Adults range in color from olive green to brown to black. Distinguishing characteristics of this hermit crab are white and often also blue bands on the walking legs. The antennae are grayish-brown with distinct white bands. This hermit crab is also easily identified by the remarkable amount of hair covering its body. The carapace of an adult P. hirsutiusculus may measure up to 19 mm in length, and the animal's body may grow to 70 mm in northern populations. Populations further south than Puget Sound are smaller and less hairy, and have been recognized as a separate subspecies, P. h. venturensis.

==Range and habitat==
P. hirsutiusculus is found from the Pribilof Islands, Alaska to southern [California], and from the Bering Strait south to Japan. It lives at depths ranging from the middle intertidal zone to 110 m, generally lower than Pagurus samuelis. It is commonly found in tide pools with sand or rock, and under rocks, logs, and seaweed, and is the common hermit crab of San Francisco Bay.

==Natural history==
As is common with hermit crabs, P. hirsutiusculus carries an abandoned gastropod shell to protect itself.

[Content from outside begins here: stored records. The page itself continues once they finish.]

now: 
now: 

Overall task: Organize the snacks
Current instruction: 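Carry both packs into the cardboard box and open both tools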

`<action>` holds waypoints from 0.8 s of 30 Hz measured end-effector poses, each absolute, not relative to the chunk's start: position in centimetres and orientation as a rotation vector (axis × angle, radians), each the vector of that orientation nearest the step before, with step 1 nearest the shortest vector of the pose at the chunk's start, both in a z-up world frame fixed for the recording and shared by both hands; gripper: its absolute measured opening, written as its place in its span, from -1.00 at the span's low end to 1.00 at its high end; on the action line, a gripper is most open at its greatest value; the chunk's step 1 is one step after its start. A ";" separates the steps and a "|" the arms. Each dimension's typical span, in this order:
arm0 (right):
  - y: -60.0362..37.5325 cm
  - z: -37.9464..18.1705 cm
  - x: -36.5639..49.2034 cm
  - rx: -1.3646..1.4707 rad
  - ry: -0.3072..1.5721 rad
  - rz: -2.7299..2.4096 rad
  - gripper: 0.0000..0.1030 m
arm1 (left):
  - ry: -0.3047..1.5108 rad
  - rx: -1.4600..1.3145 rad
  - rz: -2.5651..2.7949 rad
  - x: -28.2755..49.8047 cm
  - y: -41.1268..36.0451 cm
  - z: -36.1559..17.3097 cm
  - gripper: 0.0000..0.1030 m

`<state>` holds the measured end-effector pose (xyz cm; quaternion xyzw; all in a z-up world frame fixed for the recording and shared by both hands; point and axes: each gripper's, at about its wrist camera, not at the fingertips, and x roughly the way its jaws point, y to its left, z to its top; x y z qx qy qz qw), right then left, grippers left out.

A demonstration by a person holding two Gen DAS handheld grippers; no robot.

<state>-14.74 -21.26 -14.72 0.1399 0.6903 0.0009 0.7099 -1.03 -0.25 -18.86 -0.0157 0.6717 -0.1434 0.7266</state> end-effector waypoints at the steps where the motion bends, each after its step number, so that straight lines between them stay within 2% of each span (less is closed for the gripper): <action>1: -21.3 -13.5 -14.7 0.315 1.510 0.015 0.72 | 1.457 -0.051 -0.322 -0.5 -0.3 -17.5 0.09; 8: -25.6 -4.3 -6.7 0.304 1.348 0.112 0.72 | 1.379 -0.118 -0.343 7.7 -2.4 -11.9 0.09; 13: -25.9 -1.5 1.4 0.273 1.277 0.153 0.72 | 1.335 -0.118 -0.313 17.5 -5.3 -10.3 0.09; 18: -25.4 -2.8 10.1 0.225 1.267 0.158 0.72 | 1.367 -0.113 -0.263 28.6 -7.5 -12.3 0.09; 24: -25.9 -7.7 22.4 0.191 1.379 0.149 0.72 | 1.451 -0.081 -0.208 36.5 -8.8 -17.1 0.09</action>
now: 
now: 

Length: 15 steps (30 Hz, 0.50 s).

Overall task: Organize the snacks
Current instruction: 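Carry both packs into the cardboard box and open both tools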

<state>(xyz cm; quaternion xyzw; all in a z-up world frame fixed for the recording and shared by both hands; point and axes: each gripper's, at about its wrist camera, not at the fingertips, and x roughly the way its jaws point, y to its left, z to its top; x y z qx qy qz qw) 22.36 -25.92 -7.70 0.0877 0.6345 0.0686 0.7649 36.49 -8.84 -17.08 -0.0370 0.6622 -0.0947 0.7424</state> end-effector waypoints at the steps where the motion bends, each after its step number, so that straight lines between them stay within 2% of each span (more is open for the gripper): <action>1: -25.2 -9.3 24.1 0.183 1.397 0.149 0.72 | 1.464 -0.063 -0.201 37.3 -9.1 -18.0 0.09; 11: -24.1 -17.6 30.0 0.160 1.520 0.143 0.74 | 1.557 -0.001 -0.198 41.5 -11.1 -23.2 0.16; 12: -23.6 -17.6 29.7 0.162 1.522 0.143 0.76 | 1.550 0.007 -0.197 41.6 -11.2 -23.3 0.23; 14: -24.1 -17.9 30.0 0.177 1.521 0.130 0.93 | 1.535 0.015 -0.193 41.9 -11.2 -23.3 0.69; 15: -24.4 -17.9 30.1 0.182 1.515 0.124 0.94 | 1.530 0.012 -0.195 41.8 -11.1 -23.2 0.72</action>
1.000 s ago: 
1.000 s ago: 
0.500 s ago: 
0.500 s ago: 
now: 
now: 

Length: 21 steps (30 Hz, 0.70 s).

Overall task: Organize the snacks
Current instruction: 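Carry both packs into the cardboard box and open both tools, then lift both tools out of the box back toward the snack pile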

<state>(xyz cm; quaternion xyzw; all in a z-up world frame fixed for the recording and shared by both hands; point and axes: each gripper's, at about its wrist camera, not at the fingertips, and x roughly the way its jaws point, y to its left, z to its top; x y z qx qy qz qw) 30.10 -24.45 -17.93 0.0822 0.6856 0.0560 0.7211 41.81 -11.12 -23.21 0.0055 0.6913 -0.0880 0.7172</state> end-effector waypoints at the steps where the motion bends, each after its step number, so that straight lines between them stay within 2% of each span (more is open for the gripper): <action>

Individuals from calmer waters will readily leave their shell when confronted with a predator, a trait which the authors of Between Pacific Tides attributed to the lack of surf. the preferred shells are those of Nassa, Olivella biplicata, Nucella emarginata, Tectarius striatus, Epitonium tinctum, Alia carinata, Homalopoma luridum, Ilyanassa obsoleta, Urosalpinx cinerea, and Busycotypus canaliculatus. In the San Juan Archipelago, Pagurus hirsutiusculus has been found to carry the parasitic isopod Pseudione giardi.

P. hirsutiusculus mainly feeds on detritus, but is an opportunistic feeder and also feeds on seaweeds. The right chela of P. hirsutiusculus is significantly larger than the left and is used primarily for defense. The smaller left chela is used for fine motor work such as eating and selecting gastropod shells. The setae on the minor chela are sensitive to calcium, and help the hermit to judge whether the gastropod shell will be adequate to suit its needs.